In the past two years, the Vietnamese currency has fallen 15 percent amid such concerns. The local version of the TV game show “Who Wants to Be a Millionaire?” offers a top prize of 120 million dong — a potential windfall equivalent to only $6,300. The result is what economists refer to as the dollarization of Vietnam’s economy. Things as varied as hotel rooms and cameras are priced in dollars.
Where do all those greenbacks go? Many go into low-yielding U.S. dollar deposits at banks. But another portion — no one knows how many dollars are circulating in Vietnam — gets stashed at home.
¶ Almost unwittingly, Survival of the Book‘s Brian has hit upon the terrible chain that binds high productivity to high unemployment. He is looking at the world of publishing — specifically, the triumphal superiority of Amazon over Barnes & Noble — but what he says is true for most mature corproations, and the net net is more money for the Jeff Bezoses of the world.
I know I’ve gone on and on about labor before, but it does worry me. And something not addressed here is the massive amount of accumulated wealth in this country – the rich have become much, much richer – and yes, I’m looking at you, Mr. Jeff “$4.3 billion worth” Bezos. It’s time to DISTRIBUTE that WEALTH, billionaires! It’s hard to look at that amount of wealth alongside struggling independent bookstores and important independent presses that are getting by on nothing, with employees making pennies (trust me, I speak from experience) and having to cut corners while fatcats question their bottom lines, telling them they should dry up and die if they can’t find a market. That’s not even to mention public libraries facing horrible cuts, to employees, to hours, to branches. I know this is simplistic but on some level, so is the problem: $4.3 billion here and bookstore or library closing there (or here or there), it doesn’t take a math genius to find imbalance.
¶ Jonah Lehrer campaigns, eloquently, for the rehabilitation of LSD for experimental purposes. (The Frontal Cortex)
This is an elegant experimental paradigm. But it’s also profoundly limited. Even if we can locate the cells that govern binocular rivalry, that’s only a single “neural correlate of consciousness”. It remains entirely unclear if those to-be-determined cells in the visual cortex govern all visual experience, or just the contradictions between our eyeballs.
And this leads me back to LSD. Here’s a compound that can consistently alter our entire sensory experience, so that the brain is made aware of its own machinery. We see ourselves seeing the world. (I wish Kant had tried LSD – he would have loved it.*) From the perspective of neuroscience, the hallucinogen is like a systematic version of binocular rivalry.

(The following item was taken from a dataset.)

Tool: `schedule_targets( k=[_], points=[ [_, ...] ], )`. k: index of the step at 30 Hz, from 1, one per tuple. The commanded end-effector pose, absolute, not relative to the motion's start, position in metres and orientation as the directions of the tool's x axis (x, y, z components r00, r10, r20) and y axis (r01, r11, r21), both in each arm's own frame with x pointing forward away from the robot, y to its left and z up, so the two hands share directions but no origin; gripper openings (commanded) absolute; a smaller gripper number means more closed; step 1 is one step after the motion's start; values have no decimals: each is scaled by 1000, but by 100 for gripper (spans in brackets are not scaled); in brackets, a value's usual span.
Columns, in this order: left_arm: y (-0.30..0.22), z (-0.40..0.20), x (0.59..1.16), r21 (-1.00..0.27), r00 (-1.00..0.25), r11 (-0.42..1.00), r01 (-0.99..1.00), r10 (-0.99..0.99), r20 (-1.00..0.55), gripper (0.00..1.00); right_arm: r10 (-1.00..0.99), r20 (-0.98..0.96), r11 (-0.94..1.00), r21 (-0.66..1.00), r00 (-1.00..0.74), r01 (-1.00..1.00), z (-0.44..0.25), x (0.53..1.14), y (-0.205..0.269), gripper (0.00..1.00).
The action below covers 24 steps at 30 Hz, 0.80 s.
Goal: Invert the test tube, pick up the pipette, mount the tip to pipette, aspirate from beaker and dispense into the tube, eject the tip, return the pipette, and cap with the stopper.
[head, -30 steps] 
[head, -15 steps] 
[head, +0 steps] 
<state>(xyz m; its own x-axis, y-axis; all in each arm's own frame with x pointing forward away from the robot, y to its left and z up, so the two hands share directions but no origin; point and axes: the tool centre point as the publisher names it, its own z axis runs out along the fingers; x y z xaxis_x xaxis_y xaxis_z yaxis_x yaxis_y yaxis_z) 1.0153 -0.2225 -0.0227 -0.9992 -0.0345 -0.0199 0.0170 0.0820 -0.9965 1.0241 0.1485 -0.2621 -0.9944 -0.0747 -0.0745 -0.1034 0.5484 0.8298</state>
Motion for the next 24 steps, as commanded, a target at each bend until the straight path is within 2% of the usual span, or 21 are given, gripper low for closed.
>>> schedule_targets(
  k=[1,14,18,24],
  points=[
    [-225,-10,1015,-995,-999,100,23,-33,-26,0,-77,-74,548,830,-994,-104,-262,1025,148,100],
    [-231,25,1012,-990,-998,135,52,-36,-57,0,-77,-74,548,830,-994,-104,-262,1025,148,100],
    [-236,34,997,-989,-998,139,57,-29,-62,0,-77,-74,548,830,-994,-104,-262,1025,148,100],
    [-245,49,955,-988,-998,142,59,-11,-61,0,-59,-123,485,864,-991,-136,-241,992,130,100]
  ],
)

If we knew how LSD worked, we might also gain insight into how ordinary experience works, and how that chemical soup creates the feeling of this, here, now. In other words, the molecular “joints” tweaked by the illegal compound can tell us something very interesting about the source of our unjointed stream of consciousness. Cary Grant was on to something.
*Kant: “The imagination is a necessary ingredient of perception itself.”
We couldn’t agree more. The Editor dropped acid an untold number of times in his misspent youth, and never found it to be what anybody would call “recreational.” Also the kids turned out okay.